▶ _What is required_
From the first line of the data through the line containing "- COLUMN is", return each line exactly.

[Dataset records]
____________________

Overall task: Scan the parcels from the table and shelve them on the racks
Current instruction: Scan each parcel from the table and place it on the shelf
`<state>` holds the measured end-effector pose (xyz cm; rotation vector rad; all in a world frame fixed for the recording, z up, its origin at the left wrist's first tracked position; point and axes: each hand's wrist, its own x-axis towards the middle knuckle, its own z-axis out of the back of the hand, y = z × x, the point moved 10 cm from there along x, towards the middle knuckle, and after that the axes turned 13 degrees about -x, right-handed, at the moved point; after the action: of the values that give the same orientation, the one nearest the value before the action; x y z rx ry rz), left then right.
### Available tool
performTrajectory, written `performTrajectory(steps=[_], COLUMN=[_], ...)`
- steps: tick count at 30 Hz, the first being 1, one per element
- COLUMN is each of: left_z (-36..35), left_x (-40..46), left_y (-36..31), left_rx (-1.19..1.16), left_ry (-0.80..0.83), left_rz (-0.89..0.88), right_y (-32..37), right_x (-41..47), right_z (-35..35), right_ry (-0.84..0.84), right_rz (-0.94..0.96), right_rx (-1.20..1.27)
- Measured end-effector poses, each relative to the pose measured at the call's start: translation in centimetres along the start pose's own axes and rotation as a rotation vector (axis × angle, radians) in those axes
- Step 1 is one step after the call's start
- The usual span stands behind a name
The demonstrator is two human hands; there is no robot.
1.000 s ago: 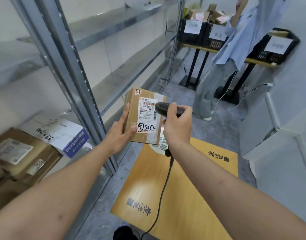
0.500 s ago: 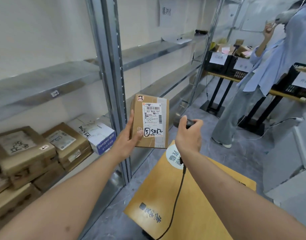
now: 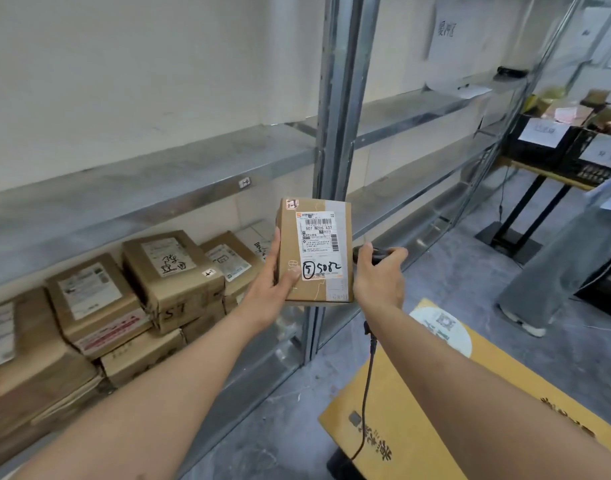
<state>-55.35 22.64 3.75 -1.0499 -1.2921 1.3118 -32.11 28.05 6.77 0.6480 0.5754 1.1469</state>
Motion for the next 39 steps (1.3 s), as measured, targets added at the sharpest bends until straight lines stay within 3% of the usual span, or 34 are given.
performTrajectory(steps=[11, 26, 32, 36, 39], left_z=[7.4, 8.3, 8.6, 7.7, 6.8], left_x=[-1.6, 2.4, 4.5, 6.2, 7.6], left_y=[2.9, 7.9, 4.2, 2.4, 2.5], left_rx=[-0.064, -0.037, 0.643, 1.113, 1.198], left_ry=[-0.183, -0.476, -0.63, -0.599, -0.419], left_rz=[0.098, 0.36, 0.323, 0.213, 0.012], right_y=[4.3, 6.9, 8.8, 9.8, 10.7], right_x=[-1.7, 6.2, 8.6, 8.7, 8.0], right_z=[-7.8, -17.6, -20.2, -21.4, -22.3], right_ry=[0.097, 0.288, 0.338, 0.366, 0.407], right_rz=[0.05, 0.103, 0.155, 0.168, 0.193], right_rx=[-0.051, -0.056, -0.057, -0.058, -0.036])
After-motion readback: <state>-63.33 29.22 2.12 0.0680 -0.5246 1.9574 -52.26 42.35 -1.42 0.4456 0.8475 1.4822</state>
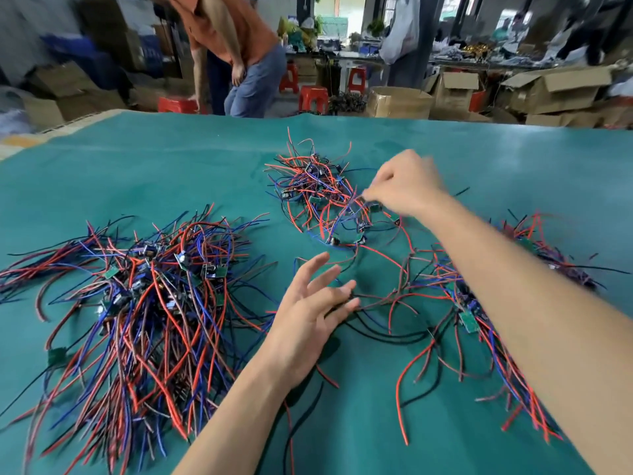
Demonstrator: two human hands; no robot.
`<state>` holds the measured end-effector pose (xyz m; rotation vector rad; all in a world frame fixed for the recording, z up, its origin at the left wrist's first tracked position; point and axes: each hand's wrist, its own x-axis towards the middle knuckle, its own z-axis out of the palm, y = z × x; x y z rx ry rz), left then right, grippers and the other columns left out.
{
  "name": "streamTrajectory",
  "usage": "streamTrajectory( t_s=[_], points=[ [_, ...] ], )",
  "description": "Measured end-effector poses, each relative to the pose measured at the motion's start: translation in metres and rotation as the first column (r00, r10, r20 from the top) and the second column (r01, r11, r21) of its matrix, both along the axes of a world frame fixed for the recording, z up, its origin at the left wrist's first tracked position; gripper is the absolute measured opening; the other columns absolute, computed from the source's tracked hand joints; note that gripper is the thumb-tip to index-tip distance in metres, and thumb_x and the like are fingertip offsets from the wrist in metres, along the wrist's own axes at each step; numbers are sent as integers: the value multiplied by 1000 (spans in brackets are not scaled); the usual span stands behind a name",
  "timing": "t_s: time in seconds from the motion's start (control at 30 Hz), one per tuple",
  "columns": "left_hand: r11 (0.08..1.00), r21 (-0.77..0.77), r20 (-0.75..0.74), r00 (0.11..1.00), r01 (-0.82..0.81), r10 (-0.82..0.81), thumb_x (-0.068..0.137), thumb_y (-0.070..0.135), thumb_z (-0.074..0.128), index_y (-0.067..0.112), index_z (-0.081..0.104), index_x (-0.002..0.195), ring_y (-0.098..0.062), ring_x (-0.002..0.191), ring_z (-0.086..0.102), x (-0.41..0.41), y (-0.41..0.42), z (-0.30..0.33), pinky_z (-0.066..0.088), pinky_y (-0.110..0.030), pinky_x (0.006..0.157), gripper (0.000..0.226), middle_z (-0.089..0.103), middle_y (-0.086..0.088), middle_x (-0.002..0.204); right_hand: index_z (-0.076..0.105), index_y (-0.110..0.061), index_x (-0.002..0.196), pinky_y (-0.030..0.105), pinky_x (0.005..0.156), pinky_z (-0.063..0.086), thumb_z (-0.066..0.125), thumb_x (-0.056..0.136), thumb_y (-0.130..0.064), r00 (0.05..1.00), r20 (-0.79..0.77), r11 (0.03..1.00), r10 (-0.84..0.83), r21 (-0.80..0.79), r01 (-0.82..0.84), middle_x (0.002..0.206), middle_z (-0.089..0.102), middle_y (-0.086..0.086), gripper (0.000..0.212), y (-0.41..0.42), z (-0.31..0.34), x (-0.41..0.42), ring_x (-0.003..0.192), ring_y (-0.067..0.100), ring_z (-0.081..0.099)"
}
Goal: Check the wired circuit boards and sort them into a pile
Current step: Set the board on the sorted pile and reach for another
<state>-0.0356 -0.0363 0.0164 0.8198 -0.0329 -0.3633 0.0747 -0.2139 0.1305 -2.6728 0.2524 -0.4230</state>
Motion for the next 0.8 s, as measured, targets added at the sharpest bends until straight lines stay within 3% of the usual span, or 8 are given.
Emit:
streamTrajectory(
  t_s=[0.1, 0.33, 0.43, 0.53, 0.6, 0.67, 0.73, 0.8],
  points=[
    [1000, 26, -1, 1000, 11, -11, 86, -11, 59, 6, 56, 132, -36, 118, 63, 1, 0, 1, 52, -47, 100, 49, 57, -20, 137, 80, -13, 90, 32, 77, 50, 87, 72, -40, 1000, 18, 999, -4, 38, 3, 92, 75, 11, 33, -6, 42, 1, 89, 28, 65],
    [980, 137, 72, 986, 142, -152, 82, 5, 64, 0, 62, 116, -36, 107, 68, -4, 4, 5, 57, -35, 90, 34, 69, -26, 116, 71, -26, 77, 31, 57, 54, 68, 83, -31, 855, 514, 933, -66, 337, -130, 70, 70, -5, 9, -12, 69, -69, 61, 18, 71],
    [983, 129, 60, 988, 132, -140, 92, 2, 55, 6, 57, 124, -35, 101, 70, -3, 2, 6, 59, -34, 85, 32, 70, -23, 115, 67, -22, 90, 26, 54, 52, 60, 95, -15, 765, 618, 669, -184, 649, -363, 81, 72, 4, 12, -9, 34, -111, 60, 16, 70],
    [990, 88, 16, 994, 108, -110, 92, 13, 56, 8, 52, 129, -37, 98, 71, -3, 0, 7, 60, -36, 81, 38, 70, -24, 114, 65, -13, 94, 27, 67, 56, 52, 101, -5, 801, 545, 222, -248, 837, -500, 87, 73, 10, 16, -5, -6, -137, 72, 20, 71],
    [987, 116, 17, 993, 111, -113, 95, 17, 54, 4, 50, 129, -38, 96, 71, -4, 0, 7, 61, -35, 78, 37, 70, -26, 113, 63, -11, 89, 29, 75, 60, 49, 98, -2, 875, 445, -71, -190, 883, -464, 87, 75, 9, 18, 1, -28, -147, 83, 22, 74],
    [981, 139, 25, 990, 134, -139, 92, 22, 56, 1, 53, 125, -36, 92, 72, -5, -1, 6, 60, -34, 76, 40, 70, -27, 111, 61, -9, 85, 32, 81, 61, 50, 90, 1, 926, 361, -217, -113, 900, -378, 91, 75, 11, 16, 7, -50, -152, 91, 26, 75],
    [969, 156, 39, 979, 194, -202, 92, 27, 55, -2, 59, 122, -33, 89, 72, -6, -2, 5, 60, -33, 77, 42, 70, -28, 111, 62, -9, 81, 33, 82, 61, 54, 80, 2, 949, 313, -196, -33, 929, -313, 101, 76, 17, 13, 13, -67, -153, 97, 32, 74],
    [956, 160, 54, 965, 246, -258, 95, 31, 54, 2, 65, 119, -31, 89, 72, -8, -2, 5, 60, -33, 77, 40, 70, -26, 110, 63, -11, 75, 27, 83, 59, 59, 75, 4, 947, 318, 72, 46, 944, -321, 105, 76, 18, 16, 20, -80, -153, 102, 31, 73]
  ],
)
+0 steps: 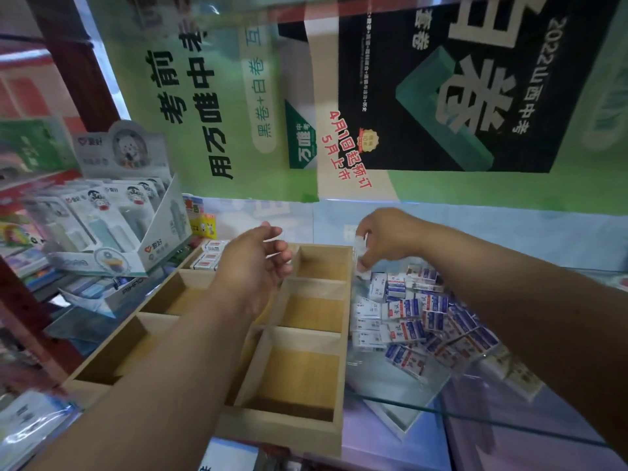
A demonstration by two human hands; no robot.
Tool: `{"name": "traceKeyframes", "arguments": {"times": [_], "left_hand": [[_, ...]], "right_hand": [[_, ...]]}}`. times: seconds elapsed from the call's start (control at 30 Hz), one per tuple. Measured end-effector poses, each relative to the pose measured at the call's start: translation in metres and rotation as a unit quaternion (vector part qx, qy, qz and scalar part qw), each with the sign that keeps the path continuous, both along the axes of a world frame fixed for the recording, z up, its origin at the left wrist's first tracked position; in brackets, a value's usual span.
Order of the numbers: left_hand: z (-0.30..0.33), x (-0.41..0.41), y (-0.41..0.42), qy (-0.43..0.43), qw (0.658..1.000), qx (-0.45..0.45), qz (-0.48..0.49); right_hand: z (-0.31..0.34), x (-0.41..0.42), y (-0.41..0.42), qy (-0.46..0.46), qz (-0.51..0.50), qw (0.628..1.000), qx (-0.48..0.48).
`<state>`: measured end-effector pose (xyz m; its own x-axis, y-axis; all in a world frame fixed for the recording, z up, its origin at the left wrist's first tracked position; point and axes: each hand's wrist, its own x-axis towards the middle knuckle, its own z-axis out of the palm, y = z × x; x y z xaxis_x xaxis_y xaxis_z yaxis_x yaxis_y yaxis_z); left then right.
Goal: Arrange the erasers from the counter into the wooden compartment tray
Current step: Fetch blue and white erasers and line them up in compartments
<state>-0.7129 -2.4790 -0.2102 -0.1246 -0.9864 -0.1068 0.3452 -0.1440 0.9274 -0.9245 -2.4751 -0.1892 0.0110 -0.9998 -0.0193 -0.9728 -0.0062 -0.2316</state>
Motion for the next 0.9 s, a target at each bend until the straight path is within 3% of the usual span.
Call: {"name": "traceKeyframes", "arguments": {"times": [0.1,0.17,0.27,0.37,0.43,0.47,0.53,0.6,0.9], "left_hand": [[0.004,-0.016,0.011,0.024,0.997,0.043,-0.059],[0.008,-0.029,0.019,0.023,0.990,0.084,-0.108],[0.013,-0.040,0.028,0.104,0.965,0.144,-0.193],[0.009,-0.037,0.026,0.194,0.944,0.184,-0.194],[0.003,-0.032,0.021,0.205,0.943,0.202,-0.169],[0.000,-0.029,0.019,0.202,0.945,0.205,-0.157],[-0.003,-0.024,0.017,0.193,0.948,0.218,-0.129],[-0.005,-0.022,0.015,0.183,0.949,0.240,-0.098],[-0.010,-0.018,0.013,0.122,0.963,0.233,-0.065]], "right_hand": [[0.035,0.010,0.011,-0.167,0.023,0.986,-0.017],[0.046,0.023,0.016,-0.296,0.058,0.953,0.032],[0.045,0.036,0.018,-0.341,0.088,0.931,0.098],[0.043,0.023,0.012,-0.355,0.066,0.930,0.069],[0.037,0.007,0.007,-0.289,0.040,0.957,0.014],[0.031,-0.001,0.005,-0.202,0.028,0.979,-0.003],[0.013,-0.009,0.003,-0.016,0.011,1.000,0.023],[-0.005,-0.011,0.005,0.075,-0.001,0.994,0.074],[-0.029,-0.007,0.001,0.093,-0.024,0.991,0.093]]}}
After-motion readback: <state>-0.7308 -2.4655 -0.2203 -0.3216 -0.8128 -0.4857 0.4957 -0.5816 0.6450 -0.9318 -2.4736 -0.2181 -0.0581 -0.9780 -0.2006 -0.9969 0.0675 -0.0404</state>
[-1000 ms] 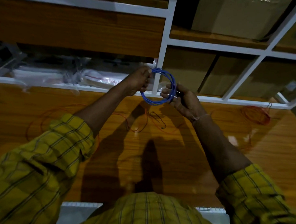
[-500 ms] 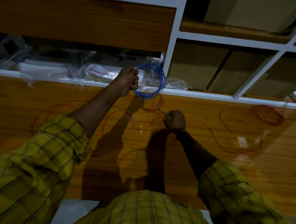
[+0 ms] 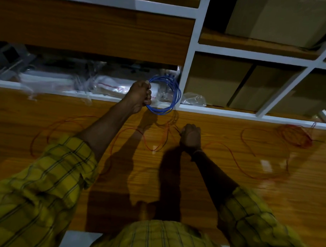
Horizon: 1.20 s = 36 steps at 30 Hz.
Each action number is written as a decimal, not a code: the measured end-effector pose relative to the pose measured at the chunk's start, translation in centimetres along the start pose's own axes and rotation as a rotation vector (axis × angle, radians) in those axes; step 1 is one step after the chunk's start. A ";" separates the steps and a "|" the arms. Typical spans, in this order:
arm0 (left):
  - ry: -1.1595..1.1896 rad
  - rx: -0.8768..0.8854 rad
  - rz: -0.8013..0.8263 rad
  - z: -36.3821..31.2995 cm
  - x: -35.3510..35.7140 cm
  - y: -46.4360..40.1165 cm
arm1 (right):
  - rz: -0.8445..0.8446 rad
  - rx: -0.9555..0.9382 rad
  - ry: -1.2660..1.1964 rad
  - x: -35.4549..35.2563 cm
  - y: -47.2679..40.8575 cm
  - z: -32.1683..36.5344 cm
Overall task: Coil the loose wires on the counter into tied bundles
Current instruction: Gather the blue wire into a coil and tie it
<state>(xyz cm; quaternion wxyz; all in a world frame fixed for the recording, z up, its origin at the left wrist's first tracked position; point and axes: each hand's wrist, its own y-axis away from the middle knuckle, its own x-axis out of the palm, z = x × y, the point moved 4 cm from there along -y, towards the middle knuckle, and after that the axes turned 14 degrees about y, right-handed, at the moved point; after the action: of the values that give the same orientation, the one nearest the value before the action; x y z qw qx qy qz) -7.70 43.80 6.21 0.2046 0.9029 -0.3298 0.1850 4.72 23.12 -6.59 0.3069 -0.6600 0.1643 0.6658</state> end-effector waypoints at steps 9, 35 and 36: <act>-0.128 0.063 0.075 0.5 1.8 1.0 | -0.272 0.299 -0.938 -15.3 0.1 -3.8; -0.368 0.105 0.315 1.7 14.2 6.3 | -0.557 -0.193 0.170 -23.6 1.0 -0.4; -0.374 0.103 0.320 1.8 14.5 6.3 | -0.579 -0.207 0.167 -23.7 1.0 -0.5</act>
<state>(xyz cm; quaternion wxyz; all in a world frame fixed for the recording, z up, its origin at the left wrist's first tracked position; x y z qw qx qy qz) -1.25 30.97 13.10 0.0616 0.8670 -0.4906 0.0613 3.06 17.47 16.35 0.4002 -0.7595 -0.0744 0.5074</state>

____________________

▶ _Response area_
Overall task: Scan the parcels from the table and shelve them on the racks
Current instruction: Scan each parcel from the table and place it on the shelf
`<state>` holds the measured end-effector pose (xyz cm; rotation vector rad; all in a world frame fixed for the recording, z up, its origin at the left wrist's first tracked position; point and axes: each hand's wrist, its own x-axis towards the middle knuckle, its own z-axis out of the back of the hand, y = z × x, the point moved 10 cm from there along x, towards the middle knuckle, and after that the axes turned 13 degrees about -x, right-handed, at the moved point; after the action: of the values that give the same orientation, the one nearest the value before the action; x y z rx ry rz), left then right.
### Available tool
performTrajectory, written `performTrajectory(steps=[_], COLUMN=[_], ...)`
- steps: tick count at 30 Hz, the first being 1, one per element
- COLUMN is each of: left_z (-36..35), left_x (-40..46), left_y (-36..31), left_rx (-1.19..1.16), left_ry (-0.80..0.83), left_rz (-0.89..0.88), right_y (-32..37), right_x (-41..47), right_z (-35..35), right_ry (-0.84..0.84), right_rz (-0.94..0.96), right_rx (-1.20..1.27)

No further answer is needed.